There is no human reason or divine commandment that rights and progress should always accumulate. Throughout history, they have come and gone. In medieval times peasants had more holidays than working people have now. The 18th century was more sexually permissive than the mid-20th. And historians have demonstrated that abortion was, in fact, entirely legal in 18th-century America and even deployed as a metaphor for freedom.

Just about the only thing that always advances in human society is technology – and over the centuries that has been used to clamp down on people’s rights or to kill them.

There is nothing intrinsically benevolent about human power and no reason at all why everyone at the top of the tree would wish to help those lower down

We should, therefore, not be too surprised by the starkly authoritarian turn of events on either side of the Atlantic. In the United States, a 49-year constitutional right to abortion has vanished overnight, forcing potentially millions of women to now deliver babies against their will. The Supreme Court Justice Clarence Thomas has indicated that the Constitution similarly offers no right to equal marriage, contraception or even gay sex, which it compelled all states to legalise only in 2003. What the Court gives, the Court can take away.

The situation is hardly better over here. We have not imported the American culture wars of guns and abortion – yet – but our politicians are determined to crack down on rights they consider inconvenient. Recent bills have severely hampered the right to free protest, the right to claim asylum and, through the neutering of the Electoral Commission, the right to elections that are free from government interference. Brexit, meanwhile, eliminated our freedom of movement, with the unencumbered right to study, work or retire in 26 other countries around Europe. (Free movement with Ireland was retained.) Brexit, of course, now threatens the Good Friday Agreement, with its rights for two communities in Northern Ireland to participate in Irish or British society, or both. And now the government has announced its plans to replace the Human Rights Act with a new Bill of Rights, weakening the power of the European Court of Human Rights (ECtHR). Effectively, replacing rights with sovereignty. In the wake of the ECtHR’s ruling on the Rwanda deportations, ministers have touted the possibility of withdrawing from the European Convention on Human Rights altogether – the body which gives power to the Court and was set up by, among others, Winston Churchill.

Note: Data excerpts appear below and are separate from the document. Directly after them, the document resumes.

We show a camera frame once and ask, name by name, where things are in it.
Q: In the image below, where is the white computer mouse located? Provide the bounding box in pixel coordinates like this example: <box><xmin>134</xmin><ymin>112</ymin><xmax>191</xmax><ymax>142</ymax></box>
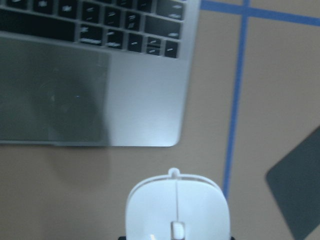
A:
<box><xmin>125</xmin><ymin>168</ymin><xmax>232</xmax><ymax>240</ymax></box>

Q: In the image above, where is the grey laptop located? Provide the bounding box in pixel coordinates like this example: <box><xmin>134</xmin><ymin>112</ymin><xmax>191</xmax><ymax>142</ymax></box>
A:
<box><xmin>0</xmin><ymin>0</ymin><xmax>201</xmax><ymax>147</ymax></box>

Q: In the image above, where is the black mouse pad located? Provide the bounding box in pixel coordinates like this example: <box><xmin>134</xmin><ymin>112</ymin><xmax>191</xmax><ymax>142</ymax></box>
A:
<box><xmin>265</xmin><ymin>128</ymin><xmax>320</xmax><ymax>240</ymax></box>

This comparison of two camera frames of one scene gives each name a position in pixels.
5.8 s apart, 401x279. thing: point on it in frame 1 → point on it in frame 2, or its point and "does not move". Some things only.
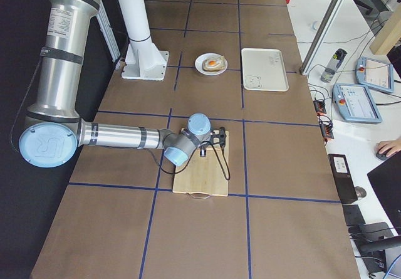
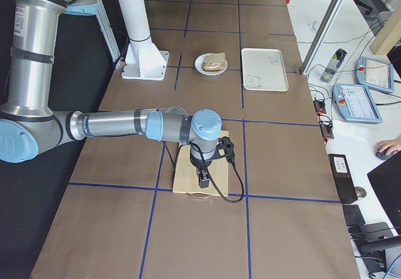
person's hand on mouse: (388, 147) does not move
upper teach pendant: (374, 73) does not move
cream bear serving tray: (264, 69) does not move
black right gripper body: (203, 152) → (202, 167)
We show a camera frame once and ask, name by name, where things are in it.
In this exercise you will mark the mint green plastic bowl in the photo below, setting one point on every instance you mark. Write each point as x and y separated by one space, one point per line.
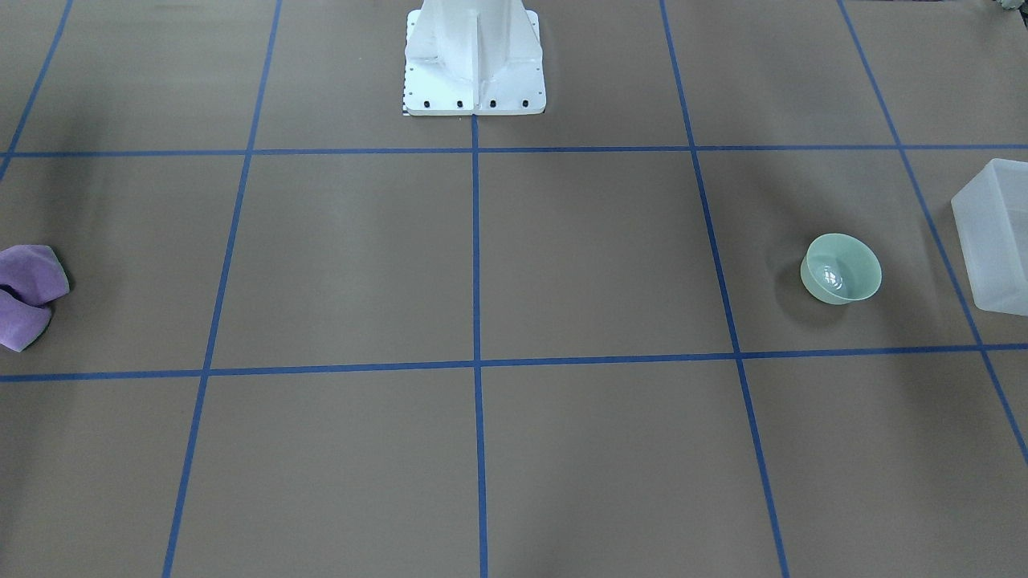
838 269

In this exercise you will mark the purple microfiber cloth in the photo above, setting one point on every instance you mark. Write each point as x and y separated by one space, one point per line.
31 278

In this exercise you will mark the translucent white plastic box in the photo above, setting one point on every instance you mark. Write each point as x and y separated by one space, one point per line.
991 219

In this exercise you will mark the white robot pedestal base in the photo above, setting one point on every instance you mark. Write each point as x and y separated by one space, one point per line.
473 58

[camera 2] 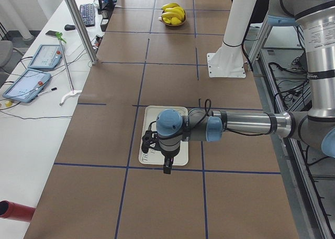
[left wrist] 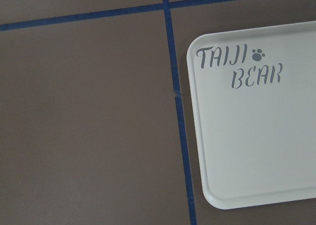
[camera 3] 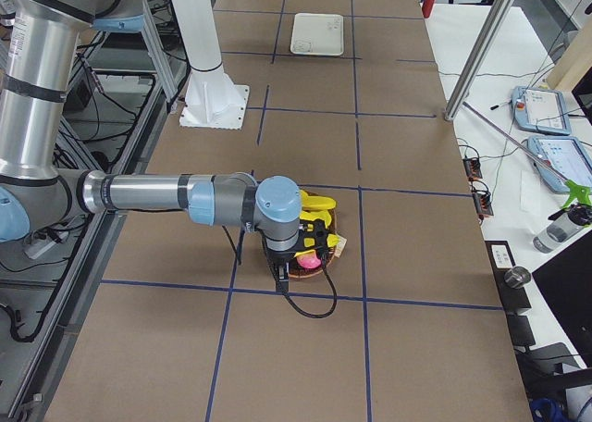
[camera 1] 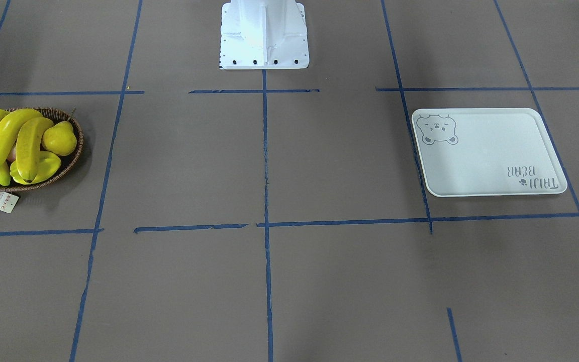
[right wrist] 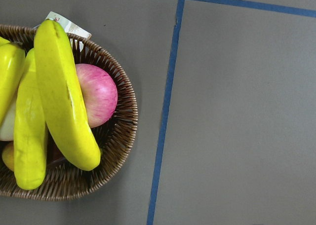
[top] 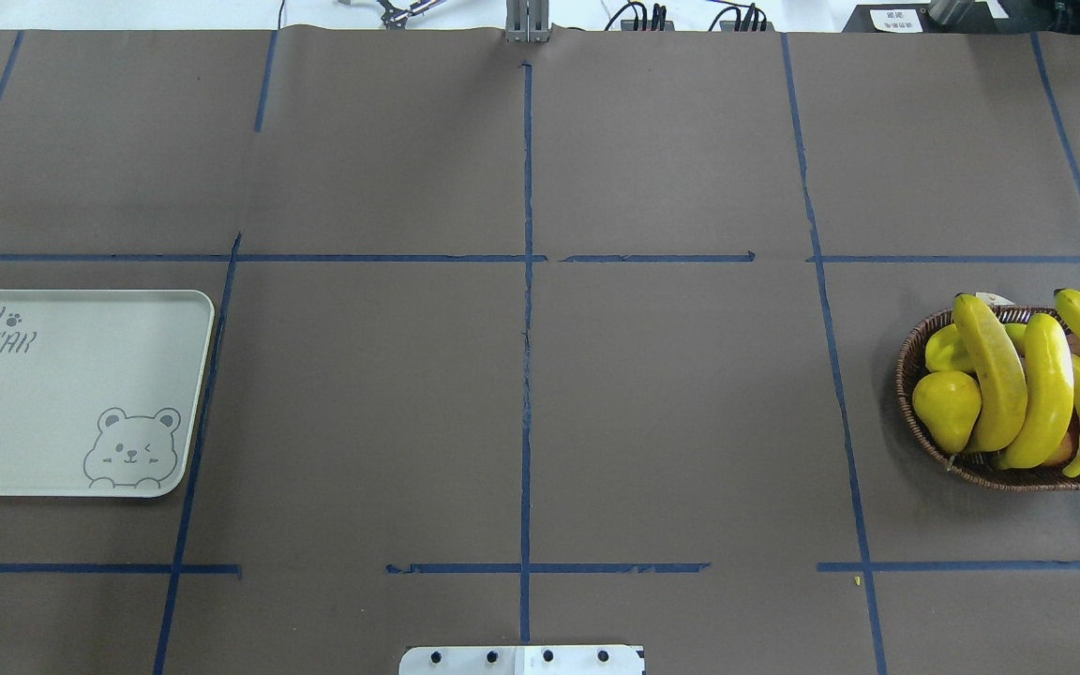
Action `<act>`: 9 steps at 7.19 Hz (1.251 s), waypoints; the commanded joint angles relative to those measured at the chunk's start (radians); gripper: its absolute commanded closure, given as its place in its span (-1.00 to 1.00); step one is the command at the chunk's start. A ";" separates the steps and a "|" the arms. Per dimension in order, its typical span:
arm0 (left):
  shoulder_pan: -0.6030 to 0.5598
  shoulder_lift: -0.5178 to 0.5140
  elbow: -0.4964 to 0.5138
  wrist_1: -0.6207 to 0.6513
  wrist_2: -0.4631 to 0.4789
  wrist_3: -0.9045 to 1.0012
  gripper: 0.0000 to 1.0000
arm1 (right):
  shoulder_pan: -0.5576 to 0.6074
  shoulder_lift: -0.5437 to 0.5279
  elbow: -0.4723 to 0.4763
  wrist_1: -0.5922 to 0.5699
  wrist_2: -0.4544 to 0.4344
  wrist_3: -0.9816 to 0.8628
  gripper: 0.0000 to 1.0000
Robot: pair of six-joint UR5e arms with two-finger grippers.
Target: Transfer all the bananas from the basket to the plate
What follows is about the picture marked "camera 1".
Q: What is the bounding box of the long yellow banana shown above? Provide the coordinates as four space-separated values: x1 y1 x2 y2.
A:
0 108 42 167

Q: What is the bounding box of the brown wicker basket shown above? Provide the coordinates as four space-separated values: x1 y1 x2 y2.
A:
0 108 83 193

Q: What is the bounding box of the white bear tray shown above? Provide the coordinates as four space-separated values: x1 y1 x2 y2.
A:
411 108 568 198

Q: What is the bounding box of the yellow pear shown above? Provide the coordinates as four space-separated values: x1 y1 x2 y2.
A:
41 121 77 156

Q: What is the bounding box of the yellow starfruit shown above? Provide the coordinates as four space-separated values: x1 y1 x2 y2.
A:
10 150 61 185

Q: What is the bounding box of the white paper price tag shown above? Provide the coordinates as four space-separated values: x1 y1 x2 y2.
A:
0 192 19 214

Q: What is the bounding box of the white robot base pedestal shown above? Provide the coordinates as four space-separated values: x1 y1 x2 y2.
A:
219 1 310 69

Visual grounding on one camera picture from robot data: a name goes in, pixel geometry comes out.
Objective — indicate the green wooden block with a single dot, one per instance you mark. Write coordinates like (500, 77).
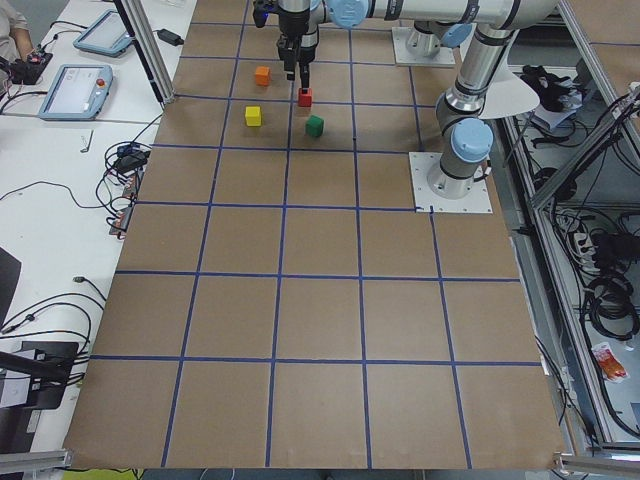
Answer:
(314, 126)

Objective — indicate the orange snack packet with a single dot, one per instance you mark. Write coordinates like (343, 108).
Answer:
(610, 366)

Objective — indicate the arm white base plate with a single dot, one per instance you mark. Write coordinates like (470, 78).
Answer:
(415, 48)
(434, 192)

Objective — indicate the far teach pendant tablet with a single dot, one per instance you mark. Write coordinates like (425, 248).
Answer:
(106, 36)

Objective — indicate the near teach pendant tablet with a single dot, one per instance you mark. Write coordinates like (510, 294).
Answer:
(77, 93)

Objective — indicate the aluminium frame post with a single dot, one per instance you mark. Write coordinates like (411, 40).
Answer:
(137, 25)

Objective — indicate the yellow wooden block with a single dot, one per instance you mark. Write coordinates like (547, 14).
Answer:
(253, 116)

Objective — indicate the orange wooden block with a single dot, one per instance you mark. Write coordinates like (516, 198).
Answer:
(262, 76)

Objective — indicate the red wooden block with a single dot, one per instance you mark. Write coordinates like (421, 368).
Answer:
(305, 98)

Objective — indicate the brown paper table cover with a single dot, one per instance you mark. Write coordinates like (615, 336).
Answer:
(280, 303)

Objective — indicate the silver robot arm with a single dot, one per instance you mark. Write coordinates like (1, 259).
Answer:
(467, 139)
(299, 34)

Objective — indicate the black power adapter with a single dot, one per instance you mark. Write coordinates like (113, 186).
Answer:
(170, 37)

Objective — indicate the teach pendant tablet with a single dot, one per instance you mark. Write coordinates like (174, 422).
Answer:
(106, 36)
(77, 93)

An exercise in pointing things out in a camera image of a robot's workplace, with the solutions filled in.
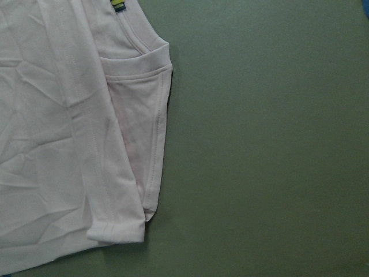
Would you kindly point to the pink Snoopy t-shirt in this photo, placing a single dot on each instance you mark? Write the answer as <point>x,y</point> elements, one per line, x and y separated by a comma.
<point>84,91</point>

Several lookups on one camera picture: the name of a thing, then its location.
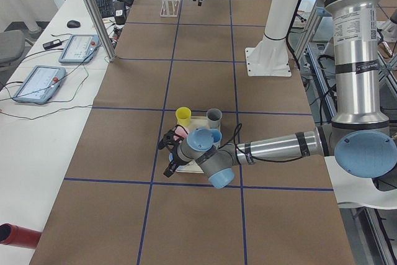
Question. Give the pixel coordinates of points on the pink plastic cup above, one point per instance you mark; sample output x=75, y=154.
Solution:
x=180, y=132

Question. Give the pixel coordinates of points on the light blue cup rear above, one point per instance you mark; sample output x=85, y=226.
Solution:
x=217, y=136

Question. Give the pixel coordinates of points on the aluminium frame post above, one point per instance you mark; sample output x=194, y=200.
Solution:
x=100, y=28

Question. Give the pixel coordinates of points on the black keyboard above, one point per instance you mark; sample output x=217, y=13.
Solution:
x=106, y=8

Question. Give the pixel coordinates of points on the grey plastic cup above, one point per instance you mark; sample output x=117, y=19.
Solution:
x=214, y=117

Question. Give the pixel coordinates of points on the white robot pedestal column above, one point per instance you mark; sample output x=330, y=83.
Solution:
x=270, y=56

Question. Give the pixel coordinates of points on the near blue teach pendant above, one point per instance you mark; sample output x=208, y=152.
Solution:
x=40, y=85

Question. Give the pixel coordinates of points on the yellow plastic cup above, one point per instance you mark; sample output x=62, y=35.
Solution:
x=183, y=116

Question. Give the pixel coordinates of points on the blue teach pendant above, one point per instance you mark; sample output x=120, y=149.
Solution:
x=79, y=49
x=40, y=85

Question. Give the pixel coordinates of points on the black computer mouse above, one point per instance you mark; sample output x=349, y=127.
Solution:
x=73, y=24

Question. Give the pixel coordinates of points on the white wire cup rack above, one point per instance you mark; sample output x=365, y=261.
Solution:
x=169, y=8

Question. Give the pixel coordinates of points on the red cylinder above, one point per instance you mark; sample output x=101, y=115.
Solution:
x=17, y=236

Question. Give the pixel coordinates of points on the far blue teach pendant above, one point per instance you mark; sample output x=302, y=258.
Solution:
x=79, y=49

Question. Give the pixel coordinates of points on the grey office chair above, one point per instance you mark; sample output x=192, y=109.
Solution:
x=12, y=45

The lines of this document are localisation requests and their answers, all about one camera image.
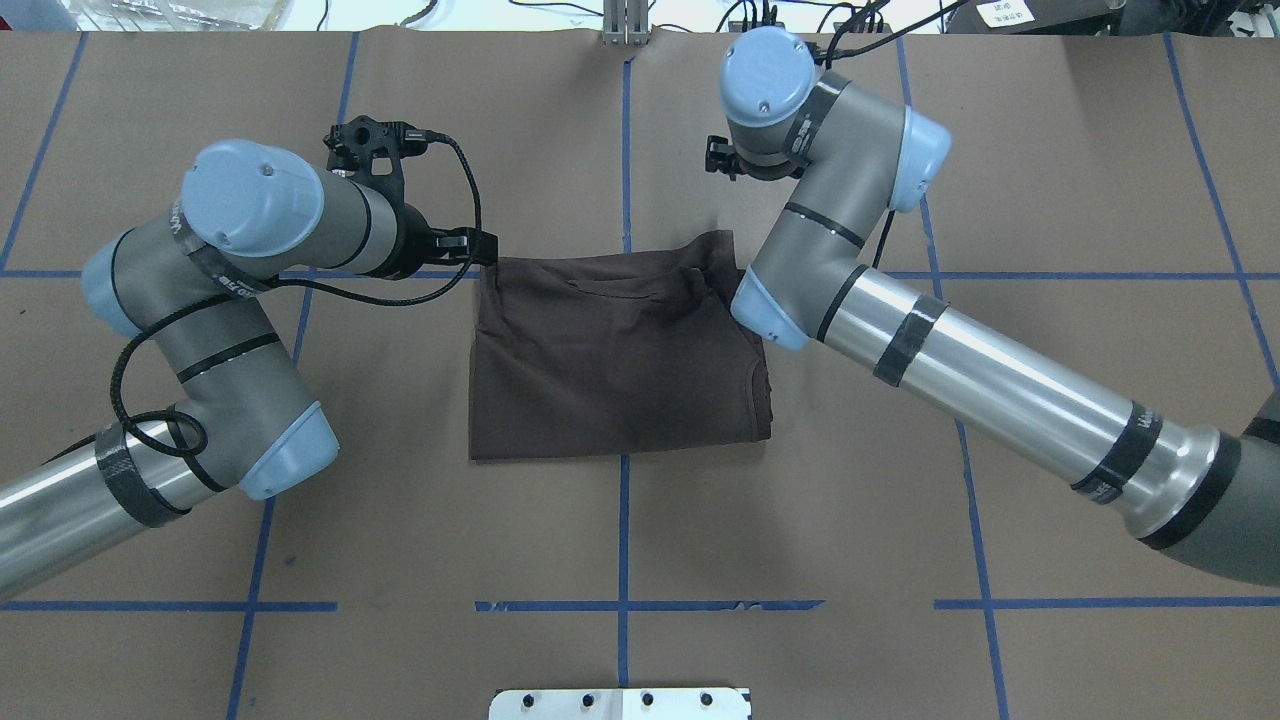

This is happening because we let it. We assumed that once we had gained a right, we could pocket it for good and no longer need to consider it. The direct opposite was the truth. We have always had to fight to keep rights as hard as we fought to win them.

There is nothing intrinsically benevolent about human power and no reason at all why everyone at the top of the tree would wish to help those lower down. For some of the people granted the privileges of society’s hierarchy, rights have always represented a zero-sum game. Workers winning the ability to unionise, strike and enjoy weekends and bank holidays meant less profit for their bosses. Women winning the vote meant less political power for the men already in charge. Ethnic minority groups gaining protection against discrimination meant fewer unfair advantages and opportunities for white people, who had occupied elite positions not on merit but race.

Certainly, not everyone in positions of power has followed the theory of a zero-sum game. Throughout history, men, white and straight people – though not a lot of bosses – have fought for the rights of their counterparts with lower social status, even if a redistribution of power entailed less automatic privilege for those activists afterwards.

Many of them did so because they believed in equality and it was self-evidently the right course of action. Many of them recognised that a society which valued the lives and happiness of women, ethnic minorities and LGBT people would be a happier society for everyone. The patriarchy also harms men and a segregated society also harms white people.
The problem is that those people are not currently in power.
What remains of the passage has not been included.